Camino del teatro en compañía de Nigel y sir Richard, Fen dijo:

– La última vez que estuve en ese teatro juré no volver. Y sin embargo, allá voy. A propósito -añadió a Nigel-, confío en que mi amigo el actor llegue a tiempo. Me gustaría presentarle a Helen antes de la función.

Nigel se limitó a asentir en silencio; estaba demasiado emocionado para hablar.

– Y -siguió diciendo Fen en tono más bajo a sir Richard- supongo que está todo listo, ¿no?

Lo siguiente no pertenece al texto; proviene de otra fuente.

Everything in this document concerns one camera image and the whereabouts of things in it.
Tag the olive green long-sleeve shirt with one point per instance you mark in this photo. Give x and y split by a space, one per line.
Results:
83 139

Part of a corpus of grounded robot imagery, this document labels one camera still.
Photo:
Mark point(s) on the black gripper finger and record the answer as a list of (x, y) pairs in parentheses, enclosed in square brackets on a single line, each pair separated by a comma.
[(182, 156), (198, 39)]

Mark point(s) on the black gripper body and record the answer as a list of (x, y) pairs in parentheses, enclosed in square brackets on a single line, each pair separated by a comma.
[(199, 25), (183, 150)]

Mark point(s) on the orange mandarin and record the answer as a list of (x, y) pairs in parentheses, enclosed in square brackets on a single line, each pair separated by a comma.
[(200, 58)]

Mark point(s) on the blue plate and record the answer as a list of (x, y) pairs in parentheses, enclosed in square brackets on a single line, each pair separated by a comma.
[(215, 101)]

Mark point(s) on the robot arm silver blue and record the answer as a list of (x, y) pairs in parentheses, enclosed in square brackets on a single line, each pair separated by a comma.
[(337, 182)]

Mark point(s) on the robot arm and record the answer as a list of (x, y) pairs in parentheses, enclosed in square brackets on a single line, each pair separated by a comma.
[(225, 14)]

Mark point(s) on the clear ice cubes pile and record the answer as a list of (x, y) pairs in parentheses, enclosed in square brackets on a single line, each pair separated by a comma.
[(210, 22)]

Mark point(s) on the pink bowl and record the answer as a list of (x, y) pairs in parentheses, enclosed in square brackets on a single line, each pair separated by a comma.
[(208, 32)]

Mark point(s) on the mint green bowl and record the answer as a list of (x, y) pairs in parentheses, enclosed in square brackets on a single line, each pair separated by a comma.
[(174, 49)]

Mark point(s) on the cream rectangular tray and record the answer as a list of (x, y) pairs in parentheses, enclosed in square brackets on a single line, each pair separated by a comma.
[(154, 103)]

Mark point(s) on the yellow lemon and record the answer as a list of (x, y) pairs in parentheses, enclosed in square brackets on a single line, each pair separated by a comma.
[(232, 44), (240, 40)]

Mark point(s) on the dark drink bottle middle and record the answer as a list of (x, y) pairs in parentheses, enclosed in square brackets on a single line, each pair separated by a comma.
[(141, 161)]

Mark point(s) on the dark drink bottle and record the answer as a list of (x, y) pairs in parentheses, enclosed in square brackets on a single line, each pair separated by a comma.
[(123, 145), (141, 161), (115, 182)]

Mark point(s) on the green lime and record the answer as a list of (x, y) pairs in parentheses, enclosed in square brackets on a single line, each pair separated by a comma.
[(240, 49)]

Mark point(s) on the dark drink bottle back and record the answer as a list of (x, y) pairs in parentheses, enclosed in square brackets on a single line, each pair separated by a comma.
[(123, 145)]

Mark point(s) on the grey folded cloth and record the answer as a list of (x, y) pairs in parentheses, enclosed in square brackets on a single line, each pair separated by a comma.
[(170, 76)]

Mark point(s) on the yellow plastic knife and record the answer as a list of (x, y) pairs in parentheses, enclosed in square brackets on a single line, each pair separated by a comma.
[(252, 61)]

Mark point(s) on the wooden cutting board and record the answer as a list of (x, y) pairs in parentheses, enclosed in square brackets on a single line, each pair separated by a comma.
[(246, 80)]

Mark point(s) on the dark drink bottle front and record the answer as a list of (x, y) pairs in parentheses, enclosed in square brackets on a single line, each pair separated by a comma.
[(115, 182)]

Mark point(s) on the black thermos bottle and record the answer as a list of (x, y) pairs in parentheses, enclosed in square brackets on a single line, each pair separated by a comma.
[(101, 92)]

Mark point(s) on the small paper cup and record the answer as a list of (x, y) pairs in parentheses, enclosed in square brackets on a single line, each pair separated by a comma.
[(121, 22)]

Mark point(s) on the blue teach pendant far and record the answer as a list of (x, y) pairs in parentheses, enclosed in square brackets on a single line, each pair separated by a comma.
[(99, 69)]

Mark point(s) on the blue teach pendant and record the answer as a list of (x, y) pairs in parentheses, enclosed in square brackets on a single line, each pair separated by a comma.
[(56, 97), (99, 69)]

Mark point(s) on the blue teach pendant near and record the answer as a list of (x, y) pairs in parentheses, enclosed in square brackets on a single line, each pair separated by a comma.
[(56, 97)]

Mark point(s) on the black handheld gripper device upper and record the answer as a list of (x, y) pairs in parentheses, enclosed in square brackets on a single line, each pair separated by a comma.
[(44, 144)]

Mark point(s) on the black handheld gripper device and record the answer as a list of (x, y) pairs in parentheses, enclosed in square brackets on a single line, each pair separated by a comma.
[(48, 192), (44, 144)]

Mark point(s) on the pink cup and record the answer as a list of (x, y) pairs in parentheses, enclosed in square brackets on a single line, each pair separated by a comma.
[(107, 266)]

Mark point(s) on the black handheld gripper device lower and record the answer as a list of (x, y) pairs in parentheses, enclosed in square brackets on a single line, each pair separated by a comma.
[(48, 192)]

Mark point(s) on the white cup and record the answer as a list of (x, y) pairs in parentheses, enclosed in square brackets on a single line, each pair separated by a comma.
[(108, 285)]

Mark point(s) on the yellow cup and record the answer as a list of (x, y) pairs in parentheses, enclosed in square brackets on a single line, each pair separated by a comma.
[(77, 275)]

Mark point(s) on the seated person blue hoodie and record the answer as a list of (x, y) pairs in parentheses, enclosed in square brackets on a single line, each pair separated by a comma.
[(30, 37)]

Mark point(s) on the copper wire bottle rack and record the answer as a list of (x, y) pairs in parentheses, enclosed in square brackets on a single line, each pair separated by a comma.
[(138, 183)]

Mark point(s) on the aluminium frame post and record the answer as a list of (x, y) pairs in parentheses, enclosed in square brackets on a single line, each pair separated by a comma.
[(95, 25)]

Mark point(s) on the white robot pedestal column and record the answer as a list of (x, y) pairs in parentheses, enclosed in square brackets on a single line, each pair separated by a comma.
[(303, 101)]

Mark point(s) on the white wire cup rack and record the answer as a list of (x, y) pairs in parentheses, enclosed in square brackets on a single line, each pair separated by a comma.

– El inspector y su gente llegarán con bastante anticipación. Ahora hay algunos hombres, por supuesto, mezclados entre el público. Siento -añadió Richard distraído- que tenga que estropearse la noche con esto.

– Dios sabe que nadie lo siente más que yo -dijo Fen-, pero no había forma de evitarlo. En realidad no veo por qué tiene que impedir que disfrutemos del espectáculo.

Sir Richard lo miró con curiosidad. Después se encogió de hombros.

– A mí por cierto no me lo impedirá -afirmó resueltamente.

– Podrían decirme de que se trata, ¿no les parece? -pidió Nigel.

– Después de la función -le explicó Fen- convocaremos una pequeña reunión y habrá un arresto. Sin barullo, por supuesto, una vez pasada la excitación del estreno. Sólo estarán presentes los principales interesados.

– ¡Ah! -Nigel quedó silencioso un instante. Después agregó-: Me parece una lástima.

– Rebanarle la garganta a un ser humano y matar a otro de un tiro también lo es -replicó Fen ásperamente. Siguieron andando sin hablar.

– ¡Dios, qué gentío! -exclamó Nigel cuando tuvieron el teatro a la vista-. Supongo -dijo a Fen entrando en sospechas de pronto- que habrá traído las entradas.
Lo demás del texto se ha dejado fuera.